*** DATA EXCERPT ***
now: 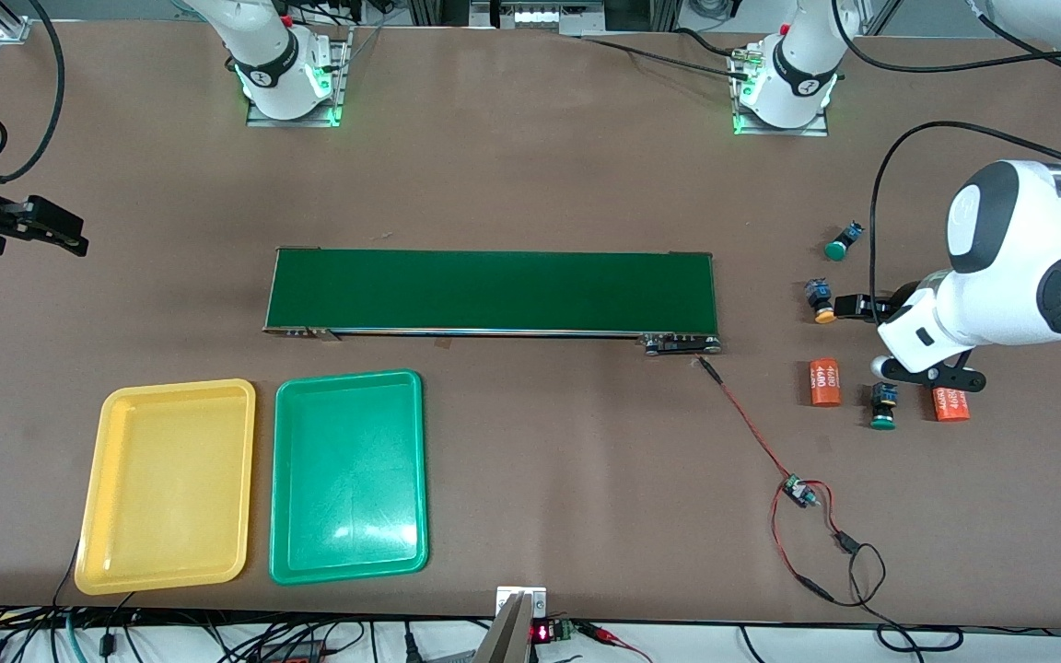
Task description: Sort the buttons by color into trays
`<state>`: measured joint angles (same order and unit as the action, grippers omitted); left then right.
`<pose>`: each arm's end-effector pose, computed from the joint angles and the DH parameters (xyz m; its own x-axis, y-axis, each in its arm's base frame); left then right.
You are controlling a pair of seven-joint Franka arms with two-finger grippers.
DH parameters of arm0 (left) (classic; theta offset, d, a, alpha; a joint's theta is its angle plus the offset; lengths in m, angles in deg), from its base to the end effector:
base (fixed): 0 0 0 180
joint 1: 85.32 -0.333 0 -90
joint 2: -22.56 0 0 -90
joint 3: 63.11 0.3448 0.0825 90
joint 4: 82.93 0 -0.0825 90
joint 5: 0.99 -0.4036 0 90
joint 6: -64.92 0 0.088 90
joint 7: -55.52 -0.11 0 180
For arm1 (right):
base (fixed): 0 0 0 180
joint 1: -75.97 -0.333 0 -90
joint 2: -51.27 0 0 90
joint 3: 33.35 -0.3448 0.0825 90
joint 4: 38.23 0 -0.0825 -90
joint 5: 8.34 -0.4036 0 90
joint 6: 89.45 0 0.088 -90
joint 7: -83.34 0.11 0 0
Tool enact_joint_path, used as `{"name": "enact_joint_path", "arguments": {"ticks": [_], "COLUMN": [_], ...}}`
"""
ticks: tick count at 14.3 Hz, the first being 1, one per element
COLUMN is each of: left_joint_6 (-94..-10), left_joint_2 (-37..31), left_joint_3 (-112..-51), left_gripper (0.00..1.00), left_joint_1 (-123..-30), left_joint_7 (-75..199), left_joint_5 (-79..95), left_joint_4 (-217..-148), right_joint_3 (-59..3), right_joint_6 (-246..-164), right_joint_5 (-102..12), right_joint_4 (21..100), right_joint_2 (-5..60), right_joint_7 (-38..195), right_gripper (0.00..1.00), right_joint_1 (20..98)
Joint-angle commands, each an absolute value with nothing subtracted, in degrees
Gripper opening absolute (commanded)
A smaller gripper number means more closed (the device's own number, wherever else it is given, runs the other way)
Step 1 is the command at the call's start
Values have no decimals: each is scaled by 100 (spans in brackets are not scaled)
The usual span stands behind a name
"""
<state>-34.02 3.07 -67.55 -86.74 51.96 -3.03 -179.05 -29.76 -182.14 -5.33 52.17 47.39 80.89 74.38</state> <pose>0.6446 -0.0260 0.4004 0.9507 -0.1210 -0.2856 -0.1229 -0.9924 0.0115 0.5986 -0.0252 0.6114 0.9995 0.0103 -0.0301 0.0119 -0.9984 0.0554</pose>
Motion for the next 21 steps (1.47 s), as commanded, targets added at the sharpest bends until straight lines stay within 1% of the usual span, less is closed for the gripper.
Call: {"name": "enact_joint_path", "arguments": {"ticks": [1, 2, 3, 5, 8, 9, 12, 14, 15, 16, 17, 19, 20, 21], "left_joint_6": [-3920, -4384, -4650, -4923, -6265, -6496, -6928, -6990, -6990, -6982, -6929, -6929, -6929, -6885], "left_joint_2": [428, 350, 262, 25, -528, -669, -1039, -1145, -1145, -1145, -1145, -1206, -1215, -1215], "left_joint_3": [-6741, -6706, -6706, -6706, -6697, -6697, -6688, -6697, -6697, -6697, -6697, -6706, -6706, -6706], "left_gripper": [100, 100, 100, 100, 100, 100, 100, 99, 97, 89, 68, 48, 40, 29], "left_joint_1": [-8717, -8717, -8769, -8787, -8796, -8822, -8875, -8910, -8910, -8910, -8902, -8893, -8901, -8901], "left_joint_7": [5271, 5262, 5262, 5227, 5271, 5262, 5253, 5253, 5253, 5253, 5253, 5262, 5245, 5244], "left_joint_5": [-275, -309, -318, -336, -828, -837, -872, -872, -872, -872, -872, -872, -872, -872], "left_joint_4": [-18363, -18548, -18602, -18532, -18541, -18541, -18576, -18620, -18698, -18734, -18752, -18813, -18813, -18813], "right_joint_3": [-2984, -2984, -2984, -2975, -2975, -2984, -2984, -2984, -2984, -2984, -2984, -2984, -2984, -2984], "right_joint_6": [-18164, -18164, -18164, -18164, -18164, -18164, -18173, -18173, -18173, -18173, -18173, -18173, -18164, -18164], "right_joint_5": [-631, -631, -623, -623, -631, -631, -631, -623, -623, -631, -631, -631, -631, -631], "right_joint_4": [5291, 5300, 5300, 5300, 5300, 5300, 5300, 5300, 5300, 5300, 5300, 5300, 5300, 5300], "right_joint_2": [4846, 4846, 4846, 4846, 4846, 4846, 4846, 4846, 4846, 4846, 4846, 4846, 4846, 4846], "right_joint_7": [8061, 8061, 8061, 8061, 8061, 8061, 8061, 8061, 8061, 8061, 8061, 8061, 8061, 8061], "right_gripper": [100, 100, 100, 100, 100, 100, 100, 100, 100, 100, 100, 100, 100, 100], "right_joint_1": [7483, 7491, 7491, 7491, 7491, 7491, 7491, 7491, 7491, 7491, 7491, 7491, 7491, 7491]}}
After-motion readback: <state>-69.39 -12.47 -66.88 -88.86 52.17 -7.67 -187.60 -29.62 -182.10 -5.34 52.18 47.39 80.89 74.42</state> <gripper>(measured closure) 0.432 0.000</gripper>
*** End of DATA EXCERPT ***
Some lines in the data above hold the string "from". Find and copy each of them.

`<pose>`: each arm's end-effector pose, computed from the joint angles and the DH parameters (xyz m; its own x-axis, y-axis, each in its arm's base frame); left then right.
DH parameters of arm0 (left) (classic; theta offset, d, a, alpha; a joint's theta is its angle plus the offset; lengths in m, angles in deg), from its base to the end effector:

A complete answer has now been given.